I am interested in the following problem:
Assume we have an infinitely large, homogeneous grid, where each grid point is connected to 8 neighboring grid points (top/bottom, left/right, diagonal). Now we perform a random experiment (marble toss) where we randomly fill $\rho$ percent of the grid's points with $\rho_A$ percent of marbles of type A and $\rho_B$ percent of marbles of type B. Now, If I pick a random marble from the grid, I would like to know the probability for this marble to have a marble of the opposite type within it's neighborhood (the 8 connected grid points).
I have already performed monte carlo simulations to retrieve probabilities for given $\rho$, $\rho_A$ and $\rho_B$, but I would be interested if there is an analytical solution for such problems.
Also, I would be interested in how you would search for such a problem in literature. I simply called this a marble-toss experiment, because this is the first analogy that came to my mind. However, I am an engineer, not a mathematician, so I do not know the correct terminology for such a problem and thus I have a hard time finding relevant literature.
Given a node with a certain type, each neighboring node can be either empty, type A, or type B, and we do know the corresponding probabilities. So, for each of the eight neighbors, we have a random trial with three possible outcomes and we want to compute the probability that at least one neighbor has the opposite type.
We can even approach the problem with Bernoulli trials, since for each neighbor we are only interested in knowing if it has a certain type or not. For instance, if we are looking at the neighbors of a node with type $A$ and $X_i$ are Bernoulli random variables $X_i \sim Ber(\rho \rho_b)$, we want to get $P(X \ge 1)$, where $X = \sum_{i=1}^8 X_i$ has a binomial distribution,i.e.

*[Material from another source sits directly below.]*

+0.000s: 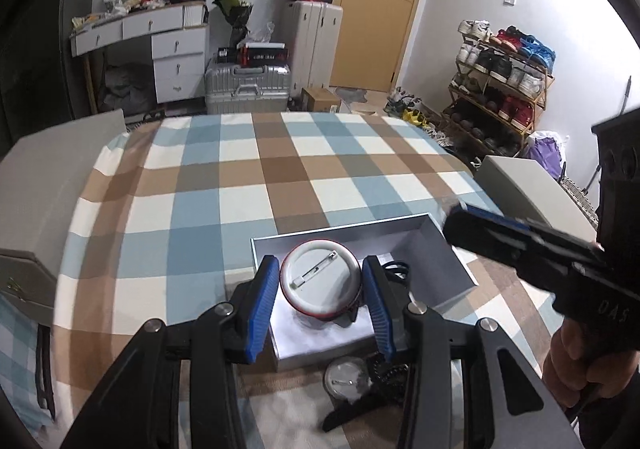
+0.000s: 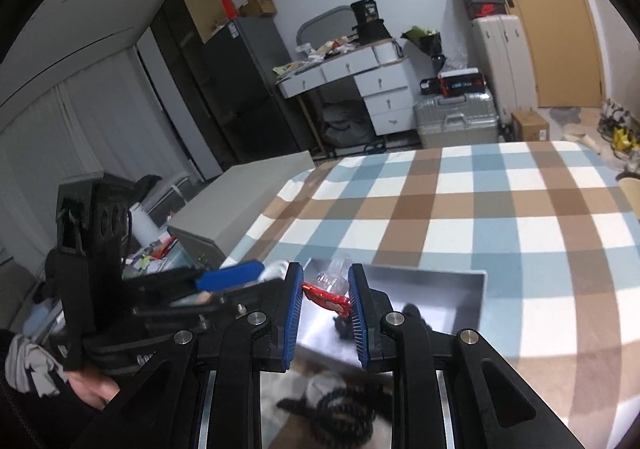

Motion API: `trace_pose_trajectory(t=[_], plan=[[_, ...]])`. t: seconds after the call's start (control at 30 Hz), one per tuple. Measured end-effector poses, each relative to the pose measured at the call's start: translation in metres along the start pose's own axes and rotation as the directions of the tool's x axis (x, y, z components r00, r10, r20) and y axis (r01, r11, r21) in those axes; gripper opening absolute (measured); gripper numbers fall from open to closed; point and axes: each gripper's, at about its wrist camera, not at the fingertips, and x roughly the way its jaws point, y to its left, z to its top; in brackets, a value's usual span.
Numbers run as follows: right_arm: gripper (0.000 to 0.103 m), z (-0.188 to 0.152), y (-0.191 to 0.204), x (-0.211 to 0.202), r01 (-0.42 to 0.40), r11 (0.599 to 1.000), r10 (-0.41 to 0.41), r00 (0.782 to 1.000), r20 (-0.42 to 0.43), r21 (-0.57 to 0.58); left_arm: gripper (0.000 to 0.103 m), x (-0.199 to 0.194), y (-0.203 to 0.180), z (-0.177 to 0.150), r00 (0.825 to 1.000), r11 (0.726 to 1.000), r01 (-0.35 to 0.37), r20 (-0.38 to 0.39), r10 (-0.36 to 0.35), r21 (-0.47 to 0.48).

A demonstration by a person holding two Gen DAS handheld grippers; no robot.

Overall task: Organize jewelry
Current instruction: 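Carry the badge and vial into the silver box and open both grippers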

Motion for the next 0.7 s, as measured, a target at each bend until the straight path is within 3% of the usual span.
trace_pose_trajectory(t=[0.27, 0.7], plan=[[0.022, -0.001, -0.02, 0.046, -0.01, 1.0, 0.011, 0.993, -0.114, 0.011, 0.037, 0.025, 0.007, -0.009, 0.997, 0.999, 0.027, -0.067, -0.029, -0.025], [0.025, -0.006, -0.027, 0.061, 0.013, 1.0, -0.01, 0.991, -0.132, 0.017, 0.037, 0.033, 0.002, -0.002, 0.994, 0.998, 0.061, -0.089, -0.063, -0.017]])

$$ P(X \ge 1) = 1 - P(X=0) = 1 - (1-\rho \rho_B)^8 $$
Similarly, if you start with a node with type $B$, you end up with a probability of $1- (1-\rho \rho_A)^8$ of having at leas one neighbor with the opposite type.
Unless I'm missing something, this seems quite standard, but it would still be interesting to compare your simulation results with the "exact" probabilities.